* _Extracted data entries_

◆ ◆ ◆ ◆

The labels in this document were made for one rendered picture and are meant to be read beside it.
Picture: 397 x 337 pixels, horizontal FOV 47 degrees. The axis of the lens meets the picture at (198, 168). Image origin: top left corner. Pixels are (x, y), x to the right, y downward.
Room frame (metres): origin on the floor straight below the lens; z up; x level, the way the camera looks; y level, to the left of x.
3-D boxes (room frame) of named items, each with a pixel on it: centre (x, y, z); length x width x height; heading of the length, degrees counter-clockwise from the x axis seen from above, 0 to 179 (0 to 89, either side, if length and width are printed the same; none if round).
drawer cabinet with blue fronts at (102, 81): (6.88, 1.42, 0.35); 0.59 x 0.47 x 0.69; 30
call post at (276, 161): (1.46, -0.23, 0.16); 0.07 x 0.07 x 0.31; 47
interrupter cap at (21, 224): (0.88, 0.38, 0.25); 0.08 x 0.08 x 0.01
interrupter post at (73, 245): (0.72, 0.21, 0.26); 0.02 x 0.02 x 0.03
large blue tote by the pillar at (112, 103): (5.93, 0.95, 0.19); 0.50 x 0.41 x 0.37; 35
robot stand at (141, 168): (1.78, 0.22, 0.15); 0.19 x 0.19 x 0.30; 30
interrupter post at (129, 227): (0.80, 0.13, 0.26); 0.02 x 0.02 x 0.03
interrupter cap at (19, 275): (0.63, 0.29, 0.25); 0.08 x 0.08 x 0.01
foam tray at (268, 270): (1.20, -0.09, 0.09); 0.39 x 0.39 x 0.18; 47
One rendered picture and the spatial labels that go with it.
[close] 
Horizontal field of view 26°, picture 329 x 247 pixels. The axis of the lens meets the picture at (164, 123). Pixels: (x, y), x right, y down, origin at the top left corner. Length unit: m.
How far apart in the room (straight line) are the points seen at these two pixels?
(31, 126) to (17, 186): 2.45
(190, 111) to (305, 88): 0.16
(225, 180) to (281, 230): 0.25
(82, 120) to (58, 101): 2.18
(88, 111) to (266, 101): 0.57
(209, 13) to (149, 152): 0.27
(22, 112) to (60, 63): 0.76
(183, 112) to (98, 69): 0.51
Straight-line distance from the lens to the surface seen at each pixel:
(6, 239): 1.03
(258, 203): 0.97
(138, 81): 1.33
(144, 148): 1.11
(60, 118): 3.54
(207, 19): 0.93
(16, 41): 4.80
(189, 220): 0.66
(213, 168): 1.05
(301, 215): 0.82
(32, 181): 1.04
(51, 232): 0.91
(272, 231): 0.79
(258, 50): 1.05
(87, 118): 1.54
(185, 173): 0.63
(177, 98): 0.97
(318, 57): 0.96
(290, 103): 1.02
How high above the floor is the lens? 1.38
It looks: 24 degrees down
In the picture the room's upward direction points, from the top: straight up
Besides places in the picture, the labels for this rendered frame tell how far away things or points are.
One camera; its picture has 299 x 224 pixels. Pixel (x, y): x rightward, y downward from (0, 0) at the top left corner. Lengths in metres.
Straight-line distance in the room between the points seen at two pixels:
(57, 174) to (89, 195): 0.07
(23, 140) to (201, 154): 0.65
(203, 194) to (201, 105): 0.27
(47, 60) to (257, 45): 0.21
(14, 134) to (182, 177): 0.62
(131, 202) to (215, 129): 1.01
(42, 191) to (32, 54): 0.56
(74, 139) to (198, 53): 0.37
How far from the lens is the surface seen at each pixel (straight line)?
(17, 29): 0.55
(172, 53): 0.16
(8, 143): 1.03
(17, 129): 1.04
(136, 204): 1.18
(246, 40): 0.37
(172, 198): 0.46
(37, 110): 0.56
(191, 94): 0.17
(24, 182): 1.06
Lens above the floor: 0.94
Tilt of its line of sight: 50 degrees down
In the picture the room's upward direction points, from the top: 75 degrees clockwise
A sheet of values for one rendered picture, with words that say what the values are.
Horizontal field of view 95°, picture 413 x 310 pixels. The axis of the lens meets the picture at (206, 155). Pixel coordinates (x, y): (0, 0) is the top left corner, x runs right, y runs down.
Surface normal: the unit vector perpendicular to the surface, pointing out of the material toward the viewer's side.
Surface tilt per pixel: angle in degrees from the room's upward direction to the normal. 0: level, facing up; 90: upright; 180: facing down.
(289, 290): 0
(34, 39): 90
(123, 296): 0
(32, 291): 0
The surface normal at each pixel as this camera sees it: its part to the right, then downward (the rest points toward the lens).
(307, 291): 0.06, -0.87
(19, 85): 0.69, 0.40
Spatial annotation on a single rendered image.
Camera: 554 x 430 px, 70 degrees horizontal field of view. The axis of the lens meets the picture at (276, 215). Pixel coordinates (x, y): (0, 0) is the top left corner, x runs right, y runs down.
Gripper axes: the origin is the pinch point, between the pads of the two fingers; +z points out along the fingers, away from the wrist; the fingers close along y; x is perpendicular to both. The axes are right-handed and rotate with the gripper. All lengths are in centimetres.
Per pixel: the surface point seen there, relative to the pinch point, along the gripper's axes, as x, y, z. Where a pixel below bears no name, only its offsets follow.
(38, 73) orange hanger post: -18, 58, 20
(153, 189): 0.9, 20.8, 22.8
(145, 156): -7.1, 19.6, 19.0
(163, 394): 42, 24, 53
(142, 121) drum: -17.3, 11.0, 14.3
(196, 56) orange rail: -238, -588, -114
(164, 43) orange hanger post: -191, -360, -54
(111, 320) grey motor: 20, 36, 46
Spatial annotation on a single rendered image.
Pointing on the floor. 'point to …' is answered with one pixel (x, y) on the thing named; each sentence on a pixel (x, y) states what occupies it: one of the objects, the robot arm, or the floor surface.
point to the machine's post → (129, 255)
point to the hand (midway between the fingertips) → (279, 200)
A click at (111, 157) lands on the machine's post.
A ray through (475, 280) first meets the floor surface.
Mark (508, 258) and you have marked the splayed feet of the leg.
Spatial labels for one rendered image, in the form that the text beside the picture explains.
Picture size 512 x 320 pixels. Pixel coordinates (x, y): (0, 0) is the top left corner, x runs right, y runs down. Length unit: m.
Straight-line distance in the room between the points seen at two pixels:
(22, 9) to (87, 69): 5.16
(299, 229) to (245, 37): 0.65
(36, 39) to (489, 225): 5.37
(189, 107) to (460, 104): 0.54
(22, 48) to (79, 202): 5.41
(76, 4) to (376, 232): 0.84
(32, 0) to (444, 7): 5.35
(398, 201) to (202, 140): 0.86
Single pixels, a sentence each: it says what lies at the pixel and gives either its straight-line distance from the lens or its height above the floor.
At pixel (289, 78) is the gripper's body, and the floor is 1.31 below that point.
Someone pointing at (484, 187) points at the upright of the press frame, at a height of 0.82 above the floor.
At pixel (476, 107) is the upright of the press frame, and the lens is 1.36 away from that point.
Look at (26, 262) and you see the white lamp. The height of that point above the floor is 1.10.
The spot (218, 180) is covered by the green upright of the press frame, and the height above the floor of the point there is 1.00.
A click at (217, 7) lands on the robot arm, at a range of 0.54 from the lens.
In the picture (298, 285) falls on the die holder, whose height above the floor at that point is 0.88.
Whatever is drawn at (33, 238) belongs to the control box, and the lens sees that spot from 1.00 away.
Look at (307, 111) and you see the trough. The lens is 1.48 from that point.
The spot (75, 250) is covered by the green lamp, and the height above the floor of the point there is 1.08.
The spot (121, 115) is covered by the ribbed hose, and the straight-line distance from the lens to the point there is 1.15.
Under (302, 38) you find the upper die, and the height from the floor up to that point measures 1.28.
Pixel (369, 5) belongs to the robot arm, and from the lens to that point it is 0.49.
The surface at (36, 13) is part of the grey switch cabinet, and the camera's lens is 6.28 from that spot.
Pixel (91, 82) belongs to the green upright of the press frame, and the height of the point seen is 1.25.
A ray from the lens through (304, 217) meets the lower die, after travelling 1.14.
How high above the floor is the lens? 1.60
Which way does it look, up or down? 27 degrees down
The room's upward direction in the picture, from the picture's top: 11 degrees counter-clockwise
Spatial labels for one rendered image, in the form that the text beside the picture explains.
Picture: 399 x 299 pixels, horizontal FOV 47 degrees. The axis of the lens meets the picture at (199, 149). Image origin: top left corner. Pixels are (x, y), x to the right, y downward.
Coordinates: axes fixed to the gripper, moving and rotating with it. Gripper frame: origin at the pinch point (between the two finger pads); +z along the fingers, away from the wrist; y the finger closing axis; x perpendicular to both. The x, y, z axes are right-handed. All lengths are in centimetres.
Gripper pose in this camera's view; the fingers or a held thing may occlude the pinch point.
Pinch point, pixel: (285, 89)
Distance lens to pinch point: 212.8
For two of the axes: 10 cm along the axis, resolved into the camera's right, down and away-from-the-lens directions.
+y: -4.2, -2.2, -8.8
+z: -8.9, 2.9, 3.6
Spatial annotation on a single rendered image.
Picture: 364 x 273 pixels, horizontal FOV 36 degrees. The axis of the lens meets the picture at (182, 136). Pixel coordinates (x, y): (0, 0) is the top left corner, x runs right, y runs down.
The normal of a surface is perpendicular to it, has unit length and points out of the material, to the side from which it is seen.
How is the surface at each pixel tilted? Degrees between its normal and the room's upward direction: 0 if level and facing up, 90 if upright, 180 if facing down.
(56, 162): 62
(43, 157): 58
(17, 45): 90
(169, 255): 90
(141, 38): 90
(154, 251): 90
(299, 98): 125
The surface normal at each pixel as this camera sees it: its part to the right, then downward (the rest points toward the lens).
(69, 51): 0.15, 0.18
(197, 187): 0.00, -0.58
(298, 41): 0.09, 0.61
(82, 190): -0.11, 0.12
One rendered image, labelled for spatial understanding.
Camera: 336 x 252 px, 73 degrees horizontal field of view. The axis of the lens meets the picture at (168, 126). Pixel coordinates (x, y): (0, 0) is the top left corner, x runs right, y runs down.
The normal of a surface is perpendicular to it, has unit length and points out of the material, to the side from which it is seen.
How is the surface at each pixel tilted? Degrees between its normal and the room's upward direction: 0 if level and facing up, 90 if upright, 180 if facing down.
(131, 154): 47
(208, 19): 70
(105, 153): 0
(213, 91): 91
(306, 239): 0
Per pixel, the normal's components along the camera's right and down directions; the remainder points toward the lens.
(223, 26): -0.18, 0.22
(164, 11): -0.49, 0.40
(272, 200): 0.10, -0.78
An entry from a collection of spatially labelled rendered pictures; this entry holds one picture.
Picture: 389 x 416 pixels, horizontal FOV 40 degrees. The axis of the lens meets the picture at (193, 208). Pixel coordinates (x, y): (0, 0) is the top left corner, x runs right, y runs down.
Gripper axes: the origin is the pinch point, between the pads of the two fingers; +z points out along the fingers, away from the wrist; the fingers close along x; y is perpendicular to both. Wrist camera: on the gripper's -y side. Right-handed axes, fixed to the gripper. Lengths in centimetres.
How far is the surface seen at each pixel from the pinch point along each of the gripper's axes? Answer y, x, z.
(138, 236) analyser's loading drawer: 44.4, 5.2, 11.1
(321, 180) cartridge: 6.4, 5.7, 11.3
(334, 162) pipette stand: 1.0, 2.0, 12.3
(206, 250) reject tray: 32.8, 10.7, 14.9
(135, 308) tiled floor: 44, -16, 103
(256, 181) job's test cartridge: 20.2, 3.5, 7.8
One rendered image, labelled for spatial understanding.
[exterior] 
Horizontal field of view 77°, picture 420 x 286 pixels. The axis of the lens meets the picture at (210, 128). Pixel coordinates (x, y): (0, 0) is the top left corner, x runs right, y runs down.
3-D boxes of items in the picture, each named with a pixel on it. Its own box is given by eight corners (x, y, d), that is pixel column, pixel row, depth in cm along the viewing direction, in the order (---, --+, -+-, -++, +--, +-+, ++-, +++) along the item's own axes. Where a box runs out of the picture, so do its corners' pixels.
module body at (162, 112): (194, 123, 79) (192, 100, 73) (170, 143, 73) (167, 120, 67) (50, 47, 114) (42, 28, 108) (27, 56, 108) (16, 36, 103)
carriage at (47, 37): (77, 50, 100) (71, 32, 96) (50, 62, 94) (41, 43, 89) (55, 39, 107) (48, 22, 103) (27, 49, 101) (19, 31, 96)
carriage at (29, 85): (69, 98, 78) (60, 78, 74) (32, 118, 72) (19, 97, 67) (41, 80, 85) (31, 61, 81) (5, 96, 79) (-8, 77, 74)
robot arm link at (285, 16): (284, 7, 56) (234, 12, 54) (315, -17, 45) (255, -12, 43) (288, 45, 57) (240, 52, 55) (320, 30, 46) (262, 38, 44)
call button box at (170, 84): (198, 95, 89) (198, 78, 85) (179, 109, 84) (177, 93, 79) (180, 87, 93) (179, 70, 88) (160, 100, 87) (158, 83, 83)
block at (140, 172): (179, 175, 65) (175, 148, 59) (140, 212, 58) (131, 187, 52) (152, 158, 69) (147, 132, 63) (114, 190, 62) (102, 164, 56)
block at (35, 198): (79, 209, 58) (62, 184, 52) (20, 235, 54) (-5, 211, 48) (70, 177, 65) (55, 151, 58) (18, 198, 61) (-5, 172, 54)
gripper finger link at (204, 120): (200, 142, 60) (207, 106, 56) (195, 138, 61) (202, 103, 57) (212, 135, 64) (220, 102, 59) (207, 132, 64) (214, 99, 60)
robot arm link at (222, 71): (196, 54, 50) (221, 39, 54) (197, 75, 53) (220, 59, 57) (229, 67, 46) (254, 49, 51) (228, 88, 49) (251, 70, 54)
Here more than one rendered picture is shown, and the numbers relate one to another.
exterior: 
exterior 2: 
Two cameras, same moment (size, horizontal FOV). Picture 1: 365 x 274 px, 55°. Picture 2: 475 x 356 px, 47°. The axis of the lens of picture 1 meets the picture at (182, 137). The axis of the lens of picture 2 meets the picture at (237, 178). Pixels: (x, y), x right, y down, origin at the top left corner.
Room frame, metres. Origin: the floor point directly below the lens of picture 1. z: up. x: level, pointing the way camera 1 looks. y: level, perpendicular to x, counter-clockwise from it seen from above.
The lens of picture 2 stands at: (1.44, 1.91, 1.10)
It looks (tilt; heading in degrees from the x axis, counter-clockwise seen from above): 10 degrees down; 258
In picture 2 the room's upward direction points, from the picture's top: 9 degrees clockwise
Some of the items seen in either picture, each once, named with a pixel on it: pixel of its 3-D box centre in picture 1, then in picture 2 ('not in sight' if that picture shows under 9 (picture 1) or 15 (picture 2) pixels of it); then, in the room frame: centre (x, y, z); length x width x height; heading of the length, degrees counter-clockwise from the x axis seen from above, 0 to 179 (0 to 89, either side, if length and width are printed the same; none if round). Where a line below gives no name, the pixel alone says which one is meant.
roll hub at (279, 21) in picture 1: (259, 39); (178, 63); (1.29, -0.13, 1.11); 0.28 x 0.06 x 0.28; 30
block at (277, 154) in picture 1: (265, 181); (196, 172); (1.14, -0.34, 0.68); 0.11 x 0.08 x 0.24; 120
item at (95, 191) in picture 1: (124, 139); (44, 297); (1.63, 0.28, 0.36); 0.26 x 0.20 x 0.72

◆ ◆ ◆ ◆

* _WHAT TO WORK ON_
What is needed is an exact copy of the lines above, from the one containing "(246, 40): 0.37" through the one containing "gripper. All lengths are in centimetres.", with nothing added.

* _ANSWER SPACE_
(246, 40): 0.37
(172, 198): 0.46
(37, 110): 0.56
(191, 94): 0.17
(24, 182): 1.06
Lens above the floor: 0.94
Tilt of its line of sight: 50 degrees down
In the picture the room's upward direction points, from the top: 75 degrees clockwise
A sheet of values for one rendered picture, with words that say what the values are.
Horizontal field of view 95°, picture 413 x 310 pixels. The axis of the lens meets the picture at (206, 155). Pixel coordinates (x, y): (0, 0) is the top left corner, x runs right, y runs down.
Surface normal: the unit vector perpendicular to the surface, pointing out of the material toward the viewer's side.
Surface tilt per pixel: angle in degrees from the room's upward direction to the normal. 0: level, facing up; 90: upright; 180: facing down.
(289, 290): 0
(34, 39): 90
(123, 296): 0
(32, 291): 0
The surface normal at each pixel as this camera sees it: its part to the right, then downward (the rest points toward the lens).
(307, 291): 0.06, -0.87
(19, 85): 0.69, 0.40
Spatial annotation on a single rendered image.
Camera: 554 x 430 px, 70 degrees horizontal field of view. The axis of the lens meets the picture at (276, 215). Pixel coordinates (x, y): (0, 0) is the top left corner, x runs right, y runs down.
Gripper axes: the origin is the pinch point, between the pads of the two fingers; +z points out along the fingers, away from the wrist; the fingers close along y; x is perpendicular to both. The axes are right-handed and rotate with the gripper. All lengths are in centimetres.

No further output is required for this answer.